• _Required action_
Only the lines below between the one holding "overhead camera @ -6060" and the one holding "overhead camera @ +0", inclusive, are to be reproduced word for word; the pictures are to be left out.

• _Material for this task_
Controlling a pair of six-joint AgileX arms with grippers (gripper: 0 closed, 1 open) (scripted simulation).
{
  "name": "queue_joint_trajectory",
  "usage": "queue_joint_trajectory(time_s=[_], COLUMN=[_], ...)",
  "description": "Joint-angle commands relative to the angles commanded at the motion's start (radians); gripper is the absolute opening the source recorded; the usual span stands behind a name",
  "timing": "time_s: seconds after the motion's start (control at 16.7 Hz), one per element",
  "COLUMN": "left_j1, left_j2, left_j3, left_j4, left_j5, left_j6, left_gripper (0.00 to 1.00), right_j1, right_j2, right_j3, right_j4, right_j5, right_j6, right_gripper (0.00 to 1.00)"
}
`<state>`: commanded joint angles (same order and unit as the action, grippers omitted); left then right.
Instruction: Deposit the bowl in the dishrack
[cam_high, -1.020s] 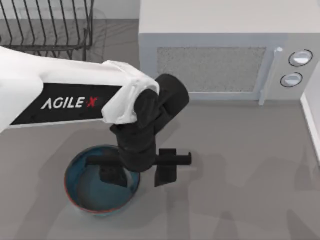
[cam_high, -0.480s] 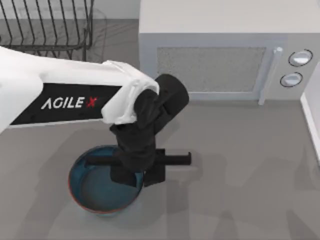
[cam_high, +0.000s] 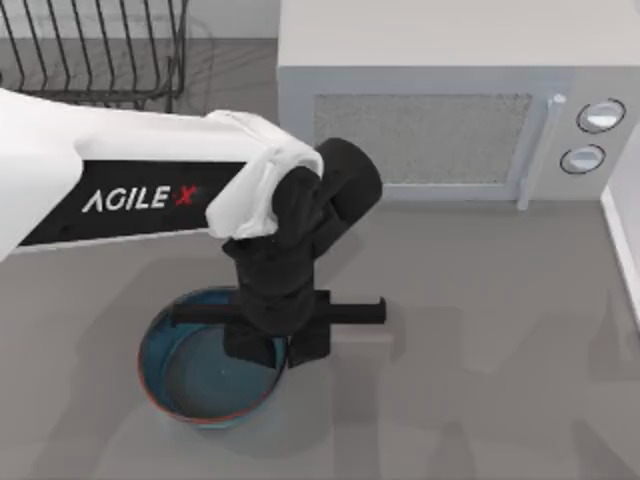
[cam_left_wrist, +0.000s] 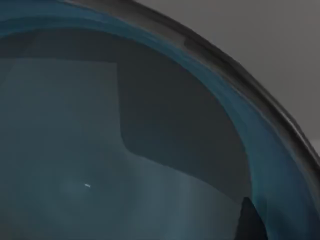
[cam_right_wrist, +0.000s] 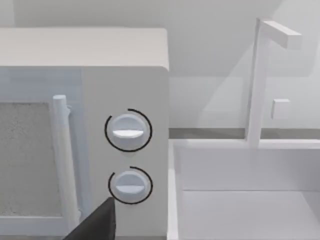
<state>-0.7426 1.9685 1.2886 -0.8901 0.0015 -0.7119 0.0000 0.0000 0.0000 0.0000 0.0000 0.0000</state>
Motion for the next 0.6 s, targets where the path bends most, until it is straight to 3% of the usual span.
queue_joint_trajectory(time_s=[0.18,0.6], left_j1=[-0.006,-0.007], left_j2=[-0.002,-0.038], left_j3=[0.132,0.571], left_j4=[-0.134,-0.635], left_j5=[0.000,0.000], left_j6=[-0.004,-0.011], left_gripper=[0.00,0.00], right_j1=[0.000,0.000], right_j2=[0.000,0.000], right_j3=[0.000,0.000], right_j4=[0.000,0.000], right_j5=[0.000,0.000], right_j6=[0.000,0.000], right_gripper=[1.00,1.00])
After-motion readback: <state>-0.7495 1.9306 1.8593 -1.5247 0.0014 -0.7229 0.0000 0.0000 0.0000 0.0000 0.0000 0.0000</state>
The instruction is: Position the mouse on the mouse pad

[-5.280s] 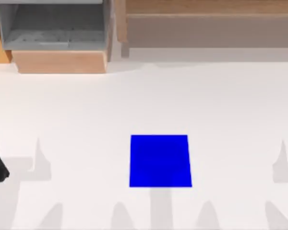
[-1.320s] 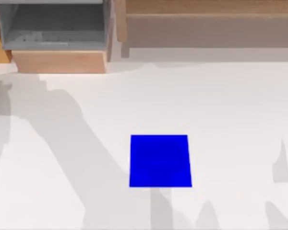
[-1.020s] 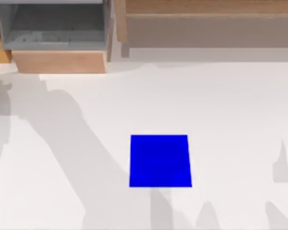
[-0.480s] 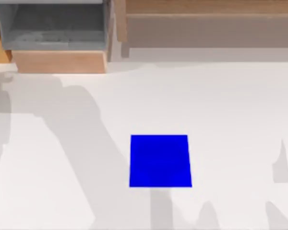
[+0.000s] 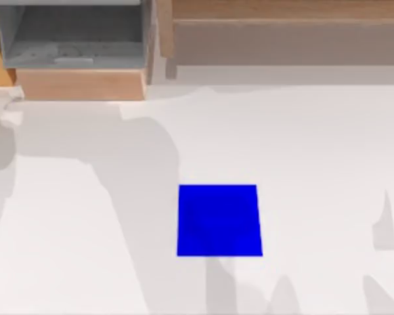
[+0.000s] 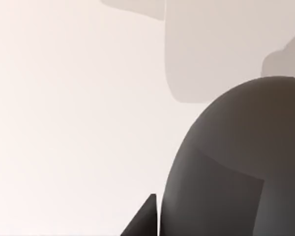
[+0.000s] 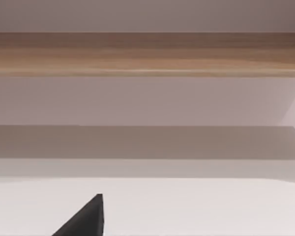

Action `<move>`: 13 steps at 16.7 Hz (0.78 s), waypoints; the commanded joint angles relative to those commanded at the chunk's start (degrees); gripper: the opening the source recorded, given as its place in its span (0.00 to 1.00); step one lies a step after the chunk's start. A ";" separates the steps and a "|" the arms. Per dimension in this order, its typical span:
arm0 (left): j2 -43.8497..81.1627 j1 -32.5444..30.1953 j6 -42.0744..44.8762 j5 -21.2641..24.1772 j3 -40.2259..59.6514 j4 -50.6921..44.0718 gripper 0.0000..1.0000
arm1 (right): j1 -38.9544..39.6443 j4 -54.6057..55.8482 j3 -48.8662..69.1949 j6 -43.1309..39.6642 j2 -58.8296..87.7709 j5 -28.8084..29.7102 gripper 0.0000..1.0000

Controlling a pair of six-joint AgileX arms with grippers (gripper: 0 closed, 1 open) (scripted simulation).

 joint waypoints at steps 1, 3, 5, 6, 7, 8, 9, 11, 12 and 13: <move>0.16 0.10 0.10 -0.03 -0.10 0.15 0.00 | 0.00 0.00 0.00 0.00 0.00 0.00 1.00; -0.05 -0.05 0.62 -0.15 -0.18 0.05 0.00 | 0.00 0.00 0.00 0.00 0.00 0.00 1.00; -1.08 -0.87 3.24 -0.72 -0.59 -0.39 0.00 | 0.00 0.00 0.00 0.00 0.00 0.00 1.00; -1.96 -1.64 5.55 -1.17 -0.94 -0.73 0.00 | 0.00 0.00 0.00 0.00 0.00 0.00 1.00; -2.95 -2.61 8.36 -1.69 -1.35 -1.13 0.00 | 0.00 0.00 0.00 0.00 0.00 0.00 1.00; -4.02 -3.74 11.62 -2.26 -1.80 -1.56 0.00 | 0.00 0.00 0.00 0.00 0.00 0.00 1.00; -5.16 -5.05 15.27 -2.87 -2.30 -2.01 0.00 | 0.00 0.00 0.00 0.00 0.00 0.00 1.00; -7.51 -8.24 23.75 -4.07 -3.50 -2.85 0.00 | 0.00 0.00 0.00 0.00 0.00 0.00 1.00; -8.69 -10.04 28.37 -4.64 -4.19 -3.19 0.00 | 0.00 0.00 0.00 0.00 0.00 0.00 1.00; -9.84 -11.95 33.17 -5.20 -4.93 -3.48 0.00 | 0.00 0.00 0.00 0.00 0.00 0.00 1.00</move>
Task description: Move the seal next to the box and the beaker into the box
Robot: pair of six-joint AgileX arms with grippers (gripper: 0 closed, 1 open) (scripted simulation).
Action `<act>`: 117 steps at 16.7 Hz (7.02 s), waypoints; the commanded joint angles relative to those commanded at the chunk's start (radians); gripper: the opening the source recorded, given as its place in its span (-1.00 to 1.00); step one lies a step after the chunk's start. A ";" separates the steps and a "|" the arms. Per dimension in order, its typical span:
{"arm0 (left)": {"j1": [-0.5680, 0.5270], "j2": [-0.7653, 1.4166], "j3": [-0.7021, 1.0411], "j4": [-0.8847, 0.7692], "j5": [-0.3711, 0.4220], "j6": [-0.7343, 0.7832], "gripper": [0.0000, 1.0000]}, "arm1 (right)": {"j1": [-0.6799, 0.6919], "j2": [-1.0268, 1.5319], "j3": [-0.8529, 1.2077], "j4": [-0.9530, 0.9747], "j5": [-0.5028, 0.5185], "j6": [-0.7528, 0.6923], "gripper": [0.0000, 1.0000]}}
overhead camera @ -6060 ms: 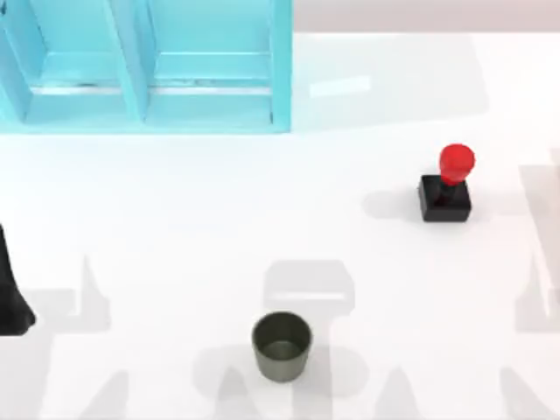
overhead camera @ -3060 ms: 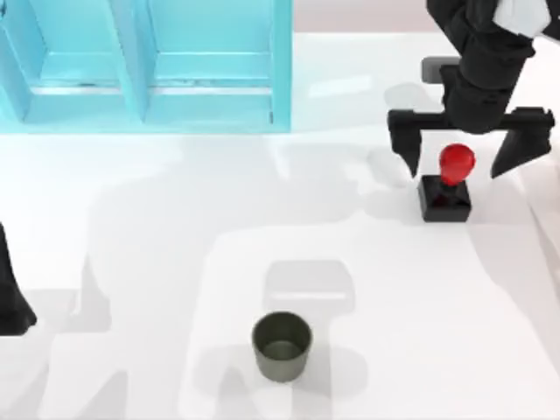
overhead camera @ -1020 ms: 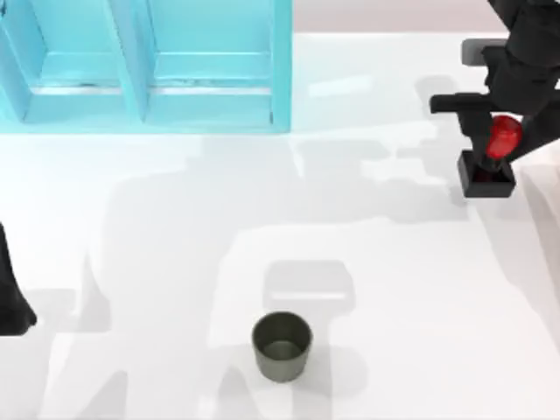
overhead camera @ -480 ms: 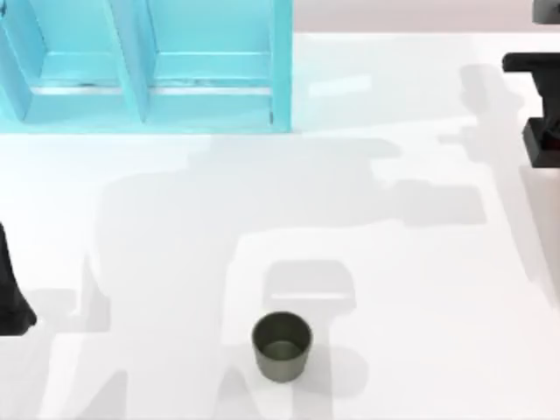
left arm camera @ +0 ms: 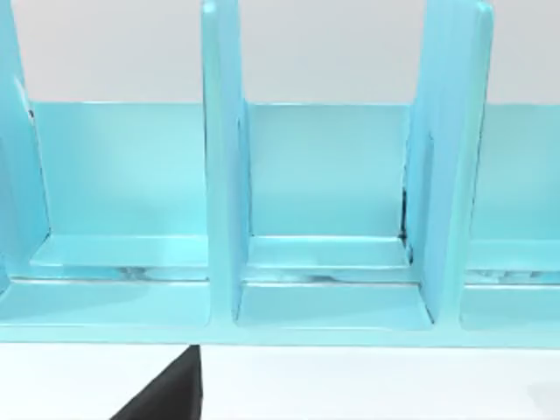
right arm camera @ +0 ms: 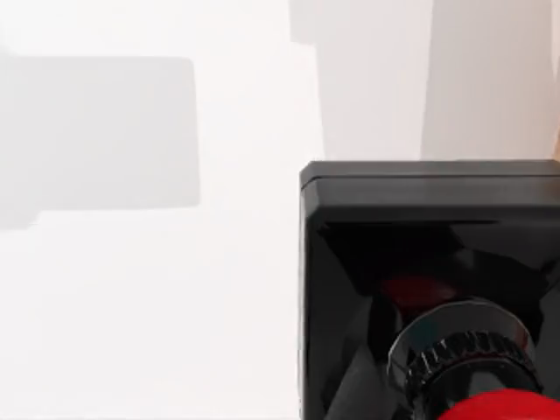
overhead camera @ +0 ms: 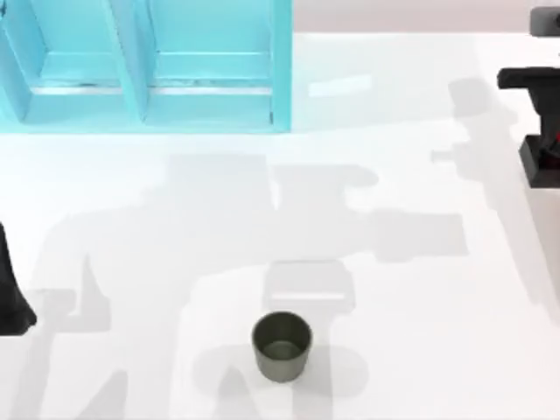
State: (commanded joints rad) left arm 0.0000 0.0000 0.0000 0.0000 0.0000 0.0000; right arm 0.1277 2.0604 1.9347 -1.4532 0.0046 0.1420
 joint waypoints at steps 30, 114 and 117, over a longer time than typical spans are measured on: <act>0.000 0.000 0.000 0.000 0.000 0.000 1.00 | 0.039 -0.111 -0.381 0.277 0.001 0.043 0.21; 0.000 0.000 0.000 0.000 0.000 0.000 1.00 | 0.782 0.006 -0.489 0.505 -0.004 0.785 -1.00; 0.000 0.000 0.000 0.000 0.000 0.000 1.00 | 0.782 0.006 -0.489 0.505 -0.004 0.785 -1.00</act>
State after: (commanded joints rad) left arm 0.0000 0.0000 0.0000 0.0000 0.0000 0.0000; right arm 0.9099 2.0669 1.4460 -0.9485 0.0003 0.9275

• _Result of the task_
overhead camera @ -6060 ms: 
overhead camera @ -3060 ms: 
overhead camera @ -1020 ms: 
overhead camera @ -480 ms: 
left arm camera @ +0 ms: 
right arm camera @ +0 ms: 
overhead camera @ +0 ms: 

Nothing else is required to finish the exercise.